Wirtschaft
16.08.2018

Wienerberger baut mehr Gewinn und auf einen weichen Brexit

Die gute Konjunktur in Osteuropa bringt eine höhere Nachfage nach Baumaterial.

Die gute Konjunktur in Osteuropa sorgt für steigende Gewinne bei Wienerberger. Das gilt sowohl für den Bereich Baumaterialien als auch für das zweite Standbein Rohre und Pflastersteine. In den meisten dieser Länder beträgt das Marktwachstum des Ziegelkonzerns mehr als zwei Prozent.

Der Grund dafür sind die höheren Wachstumsraten der Wirtschaft in den ehemaligen Ostblock-Staaten. Die Baukonjunktur profitiert davon überproportional. Daher ist dort die Nachfrage nach Baumaterial besonders hoch. In Westeuropa sind in beiden Geschäftsbereichen lediglich die Niederlande sowie Norwegen und Irland bei Rohren und Bodenverkleidungen ein ähnlich gutes Pflaster für den Konzern.

Das brachte im ersten Halbjahr sowohl beim Umsatz (plus fünf Prozent auf 1,607 Milliarden Euro) als auch beim Ebit (Gewinn vor Zinsen und Steuern plus 21 Prozent) und auch beim Ergebnis nach Steuern (plus 21 Prozent auf 59,5 Millionen Euro) klare Zuwächse.

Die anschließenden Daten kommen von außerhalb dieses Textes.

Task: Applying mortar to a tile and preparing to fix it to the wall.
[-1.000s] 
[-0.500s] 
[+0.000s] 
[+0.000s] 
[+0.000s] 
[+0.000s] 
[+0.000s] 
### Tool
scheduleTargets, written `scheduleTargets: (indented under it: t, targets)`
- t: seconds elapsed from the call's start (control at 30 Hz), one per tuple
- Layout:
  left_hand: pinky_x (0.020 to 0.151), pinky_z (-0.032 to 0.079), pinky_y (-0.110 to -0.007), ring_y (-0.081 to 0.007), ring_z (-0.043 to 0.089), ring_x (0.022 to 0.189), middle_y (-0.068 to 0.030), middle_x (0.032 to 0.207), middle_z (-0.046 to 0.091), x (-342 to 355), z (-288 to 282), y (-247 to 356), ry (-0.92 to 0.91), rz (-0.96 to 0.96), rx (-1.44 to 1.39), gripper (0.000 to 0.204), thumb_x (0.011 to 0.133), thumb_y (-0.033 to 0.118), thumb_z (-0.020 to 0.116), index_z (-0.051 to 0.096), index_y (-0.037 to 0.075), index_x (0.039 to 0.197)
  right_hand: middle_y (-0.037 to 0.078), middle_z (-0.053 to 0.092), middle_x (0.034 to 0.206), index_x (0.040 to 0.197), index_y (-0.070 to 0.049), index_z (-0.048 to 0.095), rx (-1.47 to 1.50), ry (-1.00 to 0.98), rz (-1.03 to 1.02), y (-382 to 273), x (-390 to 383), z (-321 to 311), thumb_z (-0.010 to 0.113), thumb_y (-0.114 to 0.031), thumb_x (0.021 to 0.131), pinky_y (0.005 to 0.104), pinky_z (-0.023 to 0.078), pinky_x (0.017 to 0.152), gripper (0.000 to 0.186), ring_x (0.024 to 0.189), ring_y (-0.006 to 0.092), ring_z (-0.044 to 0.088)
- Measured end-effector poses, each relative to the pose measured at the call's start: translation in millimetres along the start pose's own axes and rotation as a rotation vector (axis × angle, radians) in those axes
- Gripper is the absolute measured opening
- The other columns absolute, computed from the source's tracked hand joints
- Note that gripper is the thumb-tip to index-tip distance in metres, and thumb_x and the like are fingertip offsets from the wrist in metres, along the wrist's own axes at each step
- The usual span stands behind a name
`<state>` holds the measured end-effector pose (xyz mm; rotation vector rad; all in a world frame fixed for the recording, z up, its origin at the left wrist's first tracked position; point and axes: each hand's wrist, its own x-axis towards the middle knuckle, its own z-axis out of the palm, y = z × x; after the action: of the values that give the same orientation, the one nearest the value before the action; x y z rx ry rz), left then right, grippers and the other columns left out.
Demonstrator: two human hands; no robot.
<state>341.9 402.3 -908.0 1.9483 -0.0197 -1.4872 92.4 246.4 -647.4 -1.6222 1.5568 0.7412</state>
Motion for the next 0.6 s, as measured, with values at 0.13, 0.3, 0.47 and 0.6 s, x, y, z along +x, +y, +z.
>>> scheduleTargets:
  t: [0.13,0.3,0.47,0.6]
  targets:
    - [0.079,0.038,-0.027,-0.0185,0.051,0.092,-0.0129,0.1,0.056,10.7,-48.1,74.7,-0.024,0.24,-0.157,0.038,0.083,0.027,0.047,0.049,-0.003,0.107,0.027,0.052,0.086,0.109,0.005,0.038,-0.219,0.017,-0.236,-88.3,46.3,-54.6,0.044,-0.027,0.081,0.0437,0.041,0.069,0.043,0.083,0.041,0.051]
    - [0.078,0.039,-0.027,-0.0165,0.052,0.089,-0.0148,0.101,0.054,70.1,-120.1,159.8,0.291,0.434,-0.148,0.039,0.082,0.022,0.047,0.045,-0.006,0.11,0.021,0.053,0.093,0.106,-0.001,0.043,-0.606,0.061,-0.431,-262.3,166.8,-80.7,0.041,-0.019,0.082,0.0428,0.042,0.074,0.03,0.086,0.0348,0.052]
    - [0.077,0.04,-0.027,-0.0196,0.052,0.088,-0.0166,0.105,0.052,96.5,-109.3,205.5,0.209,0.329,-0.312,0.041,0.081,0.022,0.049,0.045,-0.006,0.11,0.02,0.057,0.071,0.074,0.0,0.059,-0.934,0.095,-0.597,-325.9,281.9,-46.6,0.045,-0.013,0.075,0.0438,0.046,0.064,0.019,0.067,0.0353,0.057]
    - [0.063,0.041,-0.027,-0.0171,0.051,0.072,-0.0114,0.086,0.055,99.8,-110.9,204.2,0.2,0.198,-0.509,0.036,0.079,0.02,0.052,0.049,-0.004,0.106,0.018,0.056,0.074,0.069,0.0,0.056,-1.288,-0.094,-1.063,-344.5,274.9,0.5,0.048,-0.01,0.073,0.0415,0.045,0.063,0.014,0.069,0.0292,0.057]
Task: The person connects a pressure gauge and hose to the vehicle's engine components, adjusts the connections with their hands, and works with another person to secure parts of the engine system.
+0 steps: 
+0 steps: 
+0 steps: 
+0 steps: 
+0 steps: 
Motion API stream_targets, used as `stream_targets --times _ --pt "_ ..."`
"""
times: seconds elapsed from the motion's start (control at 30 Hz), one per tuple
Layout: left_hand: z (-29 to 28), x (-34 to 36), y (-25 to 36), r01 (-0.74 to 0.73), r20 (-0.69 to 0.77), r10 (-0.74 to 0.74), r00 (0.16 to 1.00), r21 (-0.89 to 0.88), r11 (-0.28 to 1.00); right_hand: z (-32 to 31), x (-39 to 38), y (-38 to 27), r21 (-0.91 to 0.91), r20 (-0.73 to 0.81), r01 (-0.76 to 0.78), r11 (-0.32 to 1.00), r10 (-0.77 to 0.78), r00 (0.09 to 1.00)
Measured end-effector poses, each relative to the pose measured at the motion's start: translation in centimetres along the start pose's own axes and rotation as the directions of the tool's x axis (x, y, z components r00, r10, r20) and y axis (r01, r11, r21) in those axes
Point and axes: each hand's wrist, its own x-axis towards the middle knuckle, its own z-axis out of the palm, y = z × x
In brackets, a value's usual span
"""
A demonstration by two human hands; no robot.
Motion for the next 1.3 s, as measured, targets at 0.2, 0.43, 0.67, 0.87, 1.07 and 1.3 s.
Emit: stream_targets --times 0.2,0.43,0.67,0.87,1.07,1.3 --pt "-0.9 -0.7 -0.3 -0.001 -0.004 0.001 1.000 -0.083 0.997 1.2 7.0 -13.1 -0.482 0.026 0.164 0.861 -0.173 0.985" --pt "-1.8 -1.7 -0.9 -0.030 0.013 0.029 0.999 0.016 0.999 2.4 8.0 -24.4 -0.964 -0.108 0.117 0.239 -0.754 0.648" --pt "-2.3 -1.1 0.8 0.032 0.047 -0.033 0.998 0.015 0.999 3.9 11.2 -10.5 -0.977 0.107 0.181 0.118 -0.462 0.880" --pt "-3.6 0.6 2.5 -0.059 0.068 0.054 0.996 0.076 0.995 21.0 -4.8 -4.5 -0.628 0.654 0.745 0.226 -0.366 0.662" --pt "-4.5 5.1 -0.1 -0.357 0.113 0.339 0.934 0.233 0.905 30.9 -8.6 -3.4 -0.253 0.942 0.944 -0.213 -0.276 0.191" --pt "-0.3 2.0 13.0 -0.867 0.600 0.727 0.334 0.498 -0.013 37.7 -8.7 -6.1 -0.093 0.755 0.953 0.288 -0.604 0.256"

Es gab daher für Vorstandsvorsitzenden Heimo Scheuch auch keinen Grund, die bereits genannten ökonomischen Ziele für 2018 zurückzunehmen. Versprochen wird unter anderen weiterhin ein von außerordentlichen Effekten bereinigtes Ebitda (Gewinn vor Zinsen, Steueren und Abschreibungen) zwischen 450 und 470 Millionen Euro. Da es aber im Ermessen eines Unternehmens liegt, welche Posten als „außerordentlich“ bezeichnet werden, ist die Aussagekraft eines solchen „bereinigten Ebitda“ begrenzt.

Großbritannien

Angesprochen auf den Brexit versprühte Scheuch politischen Optimismus. Er ist überzeugt, dass die Austritts-Verhandlungen zwischen der EU und Großbritannien positiv abgeschlossen werden können. „Ich glaube nicht, dass es einen harten Brexit geben wird.“ Schließlich stünden ja auch eine große Zahl von Arbeitsplätzen auf dem Spiel. Die öffentliche Debatte zu diesem Thema will er nicht überbewerten. „Die Politik springt von einem Sager zum nächsten.“

Scheuch sieht in Großbritannien in den kommenden Jahren ein „großes Potenzial“ für Wienerberger. Denn dort sei in der Vergangenheit zu wenig gebaut worden. „Wir sind in England die Nummer zwei und wachsen stärker als die Nummer Eins.“

Im Falle eines harten Brexit rechnen Wirtschaftswissenschaftler mit einem geringeren Wirtschaftswachstum in der EU und vor allem in Großbritannien. Beides hätte negative Auswirkungen auf die künftigen Geschäfte von Wienerberger.